Start with a short user story. ( e.g. kbd focus) (from refactoring morphic thread)

Bill Schwab BSchwab at anest.ufl.edu
Thu Dec 14 22:44:02 UTC 2006


Lukas,

Well said.  Another common shortcut is control-enter for multi-line
text fields.  I agree that the exact key sequences should be
configurable; the goal is to match the expectations of the user, which
will vary with OS and time, if not other factors.

Squeak's lists are far too eager to grab keyboard focus.  I am
(slowly!!) working on a fix (see MouseOverMadness.cs on Mantis), and
Doug Way (IIRC) provided some very useful constructive criticism of the
first draft.  Feel free to beat me to it, or to organize a larger effort
to get this right.

One thing that MS does that I actually think is smart is to direct
mouse wheel messages to the top view at the cursor location, regardless
of focus.  A user turning a wheel is probably doing it deliberately and
expecting the effect to apply at the cursor location, but a user typing
is not necessarily expecting the keyboard focus to follow a mouse cursor
that has been "moved out of the way".

Bill


Lukas Renggli wrote:

> How does the user indicate he wants the keyboard focus
> to attend to a particular place?
> What moves it?
> What would not be allowed to move it?

I would stick with existing practices of common operating systems,
such as Mac OS X [1] or Aero [2]:

- there is at most one focused element at a time.
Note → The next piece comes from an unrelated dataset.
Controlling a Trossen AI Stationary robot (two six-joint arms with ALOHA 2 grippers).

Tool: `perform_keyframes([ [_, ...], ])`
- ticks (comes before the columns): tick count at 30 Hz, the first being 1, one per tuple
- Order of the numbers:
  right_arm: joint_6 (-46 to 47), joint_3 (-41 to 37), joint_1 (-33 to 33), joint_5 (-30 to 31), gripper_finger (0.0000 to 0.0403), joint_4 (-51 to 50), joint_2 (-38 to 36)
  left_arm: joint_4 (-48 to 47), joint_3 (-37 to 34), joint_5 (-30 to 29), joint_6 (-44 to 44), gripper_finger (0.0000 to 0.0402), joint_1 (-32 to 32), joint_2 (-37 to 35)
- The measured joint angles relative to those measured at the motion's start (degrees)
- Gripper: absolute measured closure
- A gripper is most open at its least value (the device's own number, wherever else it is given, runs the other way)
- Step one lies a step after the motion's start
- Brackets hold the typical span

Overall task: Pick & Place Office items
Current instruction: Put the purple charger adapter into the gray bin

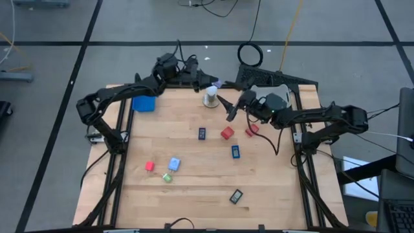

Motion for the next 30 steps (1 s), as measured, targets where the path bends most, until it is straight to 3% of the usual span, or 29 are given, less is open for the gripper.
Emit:
perform_keyframes([
  [30, 0.50, 0.00, 0.35, 0.03, 0.0094, 5.42, 3.55, -0.50, -0.04, -0.73, 0.18, 0.0263, -4.44, -0.11],
])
- tab: moves the focus to the next item in a sequence (except for
text-oriented controls that want tab characters, where alt-tab should
be used to move to the next one).

- shift-tab: moves the focus in reverse direction (except for
text-oriented controls, where alt-shift-tab should be used to move to
the previous one).

- ctrl-tab: moves to the next window.

- shift-ctrl-tab: moves to the previous window.

- enter: presses the default button (e.g. accept a method).

- esc: presses the cancel button (e.g. cancel a method).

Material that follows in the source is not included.